ABOUT THIS EXERCISE
Your response should consist of every entry, unchanged.

ENTRIES SHOWN
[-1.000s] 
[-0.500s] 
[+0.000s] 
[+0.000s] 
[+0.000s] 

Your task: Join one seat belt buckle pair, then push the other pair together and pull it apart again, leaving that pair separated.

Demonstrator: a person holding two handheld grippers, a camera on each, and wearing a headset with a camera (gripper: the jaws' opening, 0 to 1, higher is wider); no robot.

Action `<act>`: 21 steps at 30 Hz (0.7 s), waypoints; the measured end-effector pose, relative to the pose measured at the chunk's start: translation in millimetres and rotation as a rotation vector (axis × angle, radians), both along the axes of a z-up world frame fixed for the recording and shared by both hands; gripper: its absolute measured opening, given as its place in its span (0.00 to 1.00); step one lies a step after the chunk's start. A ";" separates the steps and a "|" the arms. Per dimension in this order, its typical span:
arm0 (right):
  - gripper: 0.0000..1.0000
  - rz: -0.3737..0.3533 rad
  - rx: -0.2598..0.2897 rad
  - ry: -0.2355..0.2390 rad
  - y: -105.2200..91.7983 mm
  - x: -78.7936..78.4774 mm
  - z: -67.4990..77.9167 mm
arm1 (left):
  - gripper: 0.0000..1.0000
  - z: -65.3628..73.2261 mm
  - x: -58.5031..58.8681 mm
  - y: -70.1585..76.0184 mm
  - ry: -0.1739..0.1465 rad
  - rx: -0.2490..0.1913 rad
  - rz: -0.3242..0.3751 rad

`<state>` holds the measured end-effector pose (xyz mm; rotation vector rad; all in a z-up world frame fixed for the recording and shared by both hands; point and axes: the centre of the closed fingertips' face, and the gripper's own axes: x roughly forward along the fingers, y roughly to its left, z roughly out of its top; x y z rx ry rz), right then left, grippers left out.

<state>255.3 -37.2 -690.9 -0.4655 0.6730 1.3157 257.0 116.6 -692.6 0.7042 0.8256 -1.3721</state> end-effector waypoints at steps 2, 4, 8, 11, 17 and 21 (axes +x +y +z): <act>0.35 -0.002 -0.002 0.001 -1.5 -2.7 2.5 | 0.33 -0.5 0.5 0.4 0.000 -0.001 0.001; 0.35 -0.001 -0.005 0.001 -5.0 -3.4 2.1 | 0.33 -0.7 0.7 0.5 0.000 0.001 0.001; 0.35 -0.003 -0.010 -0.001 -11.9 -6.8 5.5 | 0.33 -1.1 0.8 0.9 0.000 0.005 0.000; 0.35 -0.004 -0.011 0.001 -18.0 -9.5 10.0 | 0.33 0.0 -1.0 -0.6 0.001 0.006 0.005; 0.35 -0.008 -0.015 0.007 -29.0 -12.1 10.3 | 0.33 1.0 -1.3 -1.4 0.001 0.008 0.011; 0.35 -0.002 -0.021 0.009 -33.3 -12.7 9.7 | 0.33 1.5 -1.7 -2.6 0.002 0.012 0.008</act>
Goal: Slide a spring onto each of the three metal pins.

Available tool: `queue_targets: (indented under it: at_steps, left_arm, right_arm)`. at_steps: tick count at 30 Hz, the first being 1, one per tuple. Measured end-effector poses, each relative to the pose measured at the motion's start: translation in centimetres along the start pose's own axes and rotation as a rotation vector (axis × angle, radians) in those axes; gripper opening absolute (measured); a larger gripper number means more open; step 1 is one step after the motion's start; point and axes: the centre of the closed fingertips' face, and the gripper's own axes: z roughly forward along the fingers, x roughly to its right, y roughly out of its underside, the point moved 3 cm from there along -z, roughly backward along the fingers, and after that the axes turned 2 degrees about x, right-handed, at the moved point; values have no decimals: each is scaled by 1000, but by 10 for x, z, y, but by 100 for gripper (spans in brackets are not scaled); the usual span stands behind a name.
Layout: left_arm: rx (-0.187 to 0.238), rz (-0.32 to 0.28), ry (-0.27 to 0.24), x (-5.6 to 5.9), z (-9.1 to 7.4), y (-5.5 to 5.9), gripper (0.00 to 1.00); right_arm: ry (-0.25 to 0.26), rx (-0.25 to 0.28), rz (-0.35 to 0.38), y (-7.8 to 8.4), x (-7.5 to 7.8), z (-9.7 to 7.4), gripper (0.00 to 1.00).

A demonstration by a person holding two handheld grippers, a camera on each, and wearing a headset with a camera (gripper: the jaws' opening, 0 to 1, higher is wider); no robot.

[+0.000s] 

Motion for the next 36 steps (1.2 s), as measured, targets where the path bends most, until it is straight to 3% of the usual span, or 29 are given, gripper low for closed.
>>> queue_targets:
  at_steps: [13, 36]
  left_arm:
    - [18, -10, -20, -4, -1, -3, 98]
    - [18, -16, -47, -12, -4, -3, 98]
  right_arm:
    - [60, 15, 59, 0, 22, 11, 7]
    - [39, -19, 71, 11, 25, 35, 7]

EXERCISE RESULT
[-1.000s] 
[-0.500s] 
[+0.000s] 
[+0.000s] 
[+0.000s] 

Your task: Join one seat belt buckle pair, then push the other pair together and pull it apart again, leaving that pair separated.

Demonstrator: a person holding two handheld grippers, a camera on each, and wearing a headset with a camera (gripper: the jaws' opening, 0 to 1, higher is wider); no robot.

Action `<act>`: 21 steps at 30 Hz (0.7 s), waypoints; the measured end-effector pose, relative to the pose measured at the chunk's start: translation in millimetres and rotation as a rotation vector (axis × angle, radians), both along the axes of a z-up world frame fixed for the recording and shared by both hands; gripper: its absolute measured opening, given as its place in its span (0.00 to 1.00); step one lies a step after the chunk's start. A ";" separates the steps and a "|" the arms. Per dimension in this order, its typical span:
arm0 (right):
  - gripper: 0.0000..1.0000
  - rz: -0.3737..0.3533 rad
  - rx: -0.2598..0.2897 rad
  - ry: -0.2355..0.2390 rad
  - y: -105.2200..91.7983 mm
  - x: -78.7936..78.4774 mm
  - z: -67.4990..77.9167 mm
arm1 (left):
  - gripper: 0.0000..1.0000
  - z: -65.3628..73.2261 mm
  - x: -58.5031..58.8681 mm
  - y: -70.1585..76.0184 mm
  - ry: -0.1739..0.1465 rad
  - rx: -0.2490..0.1913 rad
  - rz: -0.3242..0.3751 rad

`<state>` holds the measured end-effector pose (xyz mm; rotation vector rad; all in a z-up world frame fixed for the recording and shared by both hands; point and axes: the centre of the closed fingertips' face, and the gripper's own axes: x roughly forward along the fingers, y roughly to its left, z roughly out of its top; x y z rx ry rz), right then left, grippers left out.

<state>255.3 -37.2 -690.9 -0.4655 0.6730 1.3157 257.0 116.6 -692.6 0.7042 0.8256 -1.3721</state> end-effector waypoints at steps 2, 4, 8, 11, 17 and 21 (axes +x +y +z): <act>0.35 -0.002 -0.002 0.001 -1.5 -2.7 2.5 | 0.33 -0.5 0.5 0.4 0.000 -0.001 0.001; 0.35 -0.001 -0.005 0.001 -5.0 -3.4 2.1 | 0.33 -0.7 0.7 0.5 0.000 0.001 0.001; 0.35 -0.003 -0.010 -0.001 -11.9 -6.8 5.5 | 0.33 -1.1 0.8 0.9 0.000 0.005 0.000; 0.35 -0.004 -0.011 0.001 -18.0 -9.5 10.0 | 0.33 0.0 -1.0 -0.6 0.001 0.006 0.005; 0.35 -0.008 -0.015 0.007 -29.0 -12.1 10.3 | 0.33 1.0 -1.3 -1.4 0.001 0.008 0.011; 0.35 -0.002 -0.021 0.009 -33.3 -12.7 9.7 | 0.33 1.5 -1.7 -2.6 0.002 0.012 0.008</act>
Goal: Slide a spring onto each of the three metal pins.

Available tool: `queue_targets: (indented under it: at_steps, left_arm, right_arm)`. at_steps: tick count at 30 Hz, the first being 1, one per tuple. Measured end-effector poses, each relative to the pose measured at the motion's start: translation in centimetres along the start pose's own axes and rotation as a rotation vector (axis × angle, radians) in those axes; gripper opening absolute (measured); a larger gripper number means more open; step 1 is one step after the motion's start; point and axes: the centre of the closed fingertips' face, and the gripper's own axes: z roughly forward along the fingers, x roughly to its right, y roughly out of its underside, the point moved 3 cm from there along -z, roughly backward along the fingers, and after that the axes turned 2 degrees about x, right-handed, at the moved point; values have no decimals: each is scaled by 1000, but by 10 for x, z, y, but by 100 for gripper (spans in brackets are not scaled); the usual span stands behind a name.
Layout: left_arm: rx (-0.187 to 0.238), rz (-0.32 to 0.28), ry (-0.27 to 0.24), x (-5.6 to 5.9), z (-9.1 to 7.4), y (-5.5 to 5.9), gripper (0.00 to 1.00); right_arm: ry (-0.25 to 0.26), rx (-0.25 to 0.28), rz (-0.35 to 0.38), y (-7.8 to 8.4), x (-7.5 to 7.8), z (-9.7 to 7.4), gripper (0.00 to 1.00).

A demonstration by a person holding two handheld grippers, a camera on each, and wearing a headset with a camera (gripper: the jaws' opening, 0 to 1, higher is wider); no robot.

[+0.000s] 

Motion for the next 36 steps (1.2 s), as measured, targets where the path bends most, until it is straight to 3% of the usual span, or 29 are given, gripper low for closed.
>>> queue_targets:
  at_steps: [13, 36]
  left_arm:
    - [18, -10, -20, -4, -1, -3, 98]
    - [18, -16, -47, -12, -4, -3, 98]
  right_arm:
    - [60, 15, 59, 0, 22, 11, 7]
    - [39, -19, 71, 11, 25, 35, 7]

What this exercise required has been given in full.